Y precisamente Ayuso, o su gestión de la pandemia, merecerían un capítulo aparte para explicar el cúmulo de despropósitos que comenzó con cancelar los contratos de los comedores escolares para alimentar a los niños con comida basura, pasó por una gestión desastrosa de las residencias de mayores, con más de 6.000 ancianos fallecidos por coronavirus desde el mes de marzo, y finaliza, de momento, con el esperpento del hospital de pandemias; una obra faraónica innecesaria, cuyo
coste ya ronda los 100 millones de euros y que ni siquiera cuenta con el personal sanitario imprescindible para atender a los enfermos. Y todo después de no haber contratado ni una décima parte de los rastreadores que hubieran sido necesarios en verano para contener el estallido de la segunda ola, y que a día de hoy siguen sin llegar a la mitad del mínimo necesario. La presidenta del gobierno autonómico no ha vacilado en desviar dinero público a empresas privadas cuando más
falta hubiera hecho para contener una enfermedad que ha colocado a Madrid en el punto de mira, llegándose a mencionar el caos organizativo en medios internacionales como the Economist o el New York Times, que llegó a calificar de “hazmerreír de Europa” a nuestra presidenta.

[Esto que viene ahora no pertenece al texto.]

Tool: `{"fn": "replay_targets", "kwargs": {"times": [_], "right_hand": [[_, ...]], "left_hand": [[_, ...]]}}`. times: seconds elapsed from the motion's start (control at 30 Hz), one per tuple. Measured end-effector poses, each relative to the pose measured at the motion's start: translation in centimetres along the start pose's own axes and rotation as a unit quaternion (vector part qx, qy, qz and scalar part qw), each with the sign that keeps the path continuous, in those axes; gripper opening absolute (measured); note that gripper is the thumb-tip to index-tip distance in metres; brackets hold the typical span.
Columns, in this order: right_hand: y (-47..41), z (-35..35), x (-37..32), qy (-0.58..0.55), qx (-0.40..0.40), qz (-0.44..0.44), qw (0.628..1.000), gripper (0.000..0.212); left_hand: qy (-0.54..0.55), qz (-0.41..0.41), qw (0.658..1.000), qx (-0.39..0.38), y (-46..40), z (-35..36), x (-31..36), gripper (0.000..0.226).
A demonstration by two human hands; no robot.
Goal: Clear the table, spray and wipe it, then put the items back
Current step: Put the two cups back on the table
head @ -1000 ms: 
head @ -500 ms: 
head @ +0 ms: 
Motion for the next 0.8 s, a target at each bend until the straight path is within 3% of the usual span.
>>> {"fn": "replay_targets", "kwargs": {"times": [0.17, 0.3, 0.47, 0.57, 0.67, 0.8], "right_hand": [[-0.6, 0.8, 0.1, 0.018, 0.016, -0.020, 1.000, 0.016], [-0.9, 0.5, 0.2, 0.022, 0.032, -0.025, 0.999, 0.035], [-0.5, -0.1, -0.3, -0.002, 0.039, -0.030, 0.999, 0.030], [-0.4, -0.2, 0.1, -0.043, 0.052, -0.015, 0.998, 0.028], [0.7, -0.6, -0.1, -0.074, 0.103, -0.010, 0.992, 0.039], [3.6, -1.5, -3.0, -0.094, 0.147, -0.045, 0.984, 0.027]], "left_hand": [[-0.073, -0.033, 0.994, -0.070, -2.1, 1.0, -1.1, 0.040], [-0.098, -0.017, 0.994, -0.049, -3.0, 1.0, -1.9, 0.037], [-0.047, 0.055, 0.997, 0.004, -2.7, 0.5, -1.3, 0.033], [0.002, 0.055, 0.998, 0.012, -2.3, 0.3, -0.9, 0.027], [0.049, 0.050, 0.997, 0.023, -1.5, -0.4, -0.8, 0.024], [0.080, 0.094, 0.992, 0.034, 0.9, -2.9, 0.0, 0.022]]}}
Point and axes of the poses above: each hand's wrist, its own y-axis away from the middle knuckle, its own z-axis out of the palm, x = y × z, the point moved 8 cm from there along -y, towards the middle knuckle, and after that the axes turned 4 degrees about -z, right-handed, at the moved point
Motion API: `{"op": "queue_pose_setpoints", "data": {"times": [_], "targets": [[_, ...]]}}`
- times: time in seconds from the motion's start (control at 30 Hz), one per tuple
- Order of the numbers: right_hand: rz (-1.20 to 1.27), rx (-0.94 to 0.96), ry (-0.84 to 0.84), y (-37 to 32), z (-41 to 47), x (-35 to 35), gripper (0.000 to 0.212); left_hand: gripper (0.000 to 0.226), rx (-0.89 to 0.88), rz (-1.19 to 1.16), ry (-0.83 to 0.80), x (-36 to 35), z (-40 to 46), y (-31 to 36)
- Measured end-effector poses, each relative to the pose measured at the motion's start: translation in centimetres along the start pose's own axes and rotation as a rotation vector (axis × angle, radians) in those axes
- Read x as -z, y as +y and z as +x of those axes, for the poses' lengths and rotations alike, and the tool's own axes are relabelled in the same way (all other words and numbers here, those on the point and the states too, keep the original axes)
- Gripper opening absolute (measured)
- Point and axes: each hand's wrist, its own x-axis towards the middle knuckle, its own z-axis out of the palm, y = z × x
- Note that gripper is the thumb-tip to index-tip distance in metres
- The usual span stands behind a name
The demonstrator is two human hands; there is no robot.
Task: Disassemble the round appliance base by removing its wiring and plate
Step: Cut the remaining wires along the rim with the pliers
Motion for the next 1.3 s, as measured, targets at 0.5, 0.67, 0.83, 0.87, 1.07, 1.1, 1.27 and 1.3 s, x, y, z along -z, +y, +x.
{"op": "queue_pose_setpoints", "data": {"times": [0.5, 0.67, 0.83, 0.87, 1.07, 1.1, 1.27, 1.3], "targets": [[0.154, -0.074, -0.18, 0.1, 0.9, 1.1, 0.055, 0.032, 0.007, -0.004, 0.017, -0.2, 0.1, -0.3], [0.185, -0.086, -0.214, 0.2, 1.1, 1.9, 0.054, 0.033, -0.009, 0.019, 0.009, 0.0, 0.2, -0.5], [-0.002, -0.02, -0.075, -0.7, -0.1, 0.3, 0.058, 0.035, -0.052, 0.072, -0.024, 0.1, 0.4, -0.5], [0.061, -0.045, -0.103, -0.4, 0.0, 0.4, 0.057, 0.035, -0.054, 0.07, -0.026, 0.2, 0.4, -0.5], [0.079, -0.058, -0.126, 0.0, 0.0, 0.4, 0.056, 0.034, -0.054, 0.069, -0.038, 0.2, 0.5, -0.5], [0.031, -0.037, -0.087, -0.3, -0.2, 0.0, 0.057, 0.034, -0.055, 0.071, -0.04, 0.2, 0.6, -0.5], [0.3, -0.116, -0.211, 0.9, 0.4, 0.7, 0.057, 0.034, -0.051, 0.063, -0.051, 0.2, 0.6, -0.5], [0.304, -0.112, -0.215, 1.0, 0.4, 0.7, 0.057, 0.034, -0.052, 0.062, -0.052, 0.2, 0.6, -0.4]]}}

El pasado 7 de noviembre se anunció la victoria electoral de Joe Biden, que ponía fin a la era Trump, y mucha gente respiró aliviada porque con la victoria del veterano senador por fin se acababa una legislatura marcada por el ruido constante, el discurso de odio, la mentira sistemática y la culpabilización de los más débiles como única solución a los grandes problemas económicos, sociales y de convivencia que vive el país. Un discurso que juega peligrosamente con los códigos
del fascismo y el supremacismo blanco y se ha extendido a numerosos países, incluyendo el nuestro, donde hasta la presidenta Ayuso llegó a afirmar que los culpables de la extensión de la pandemia en España no son otros que los inmigrantes que vinieron a nuestro país en búsqueda de un futuro que merezca la pena vivirse.
Pero por más esperanzador que sea el resultado de las elecciones estadounidenses, el gobierno de Trump ha dejado un poso en la sociedad de su país, hasta el punto de que fue necesario que Biden haya sido el presidente más votado en la historia de EEUU para desalojarle de la Casa Blanca, lo que indica que el populismo de extrema derecha no está ni mucho menos muerto.
Es imprescindible que las fuerzas políticas progresistas ofrezcan una alternativa centrada en las personas y en una gestión modélica de los servicios públicos para que el fantasma del fascismo sea desterrado de nuestras instituciones y erradicado de nuestra sociedad si no queremos que la historia se repita. Es lo único positivo que podremos sacar de todo esto.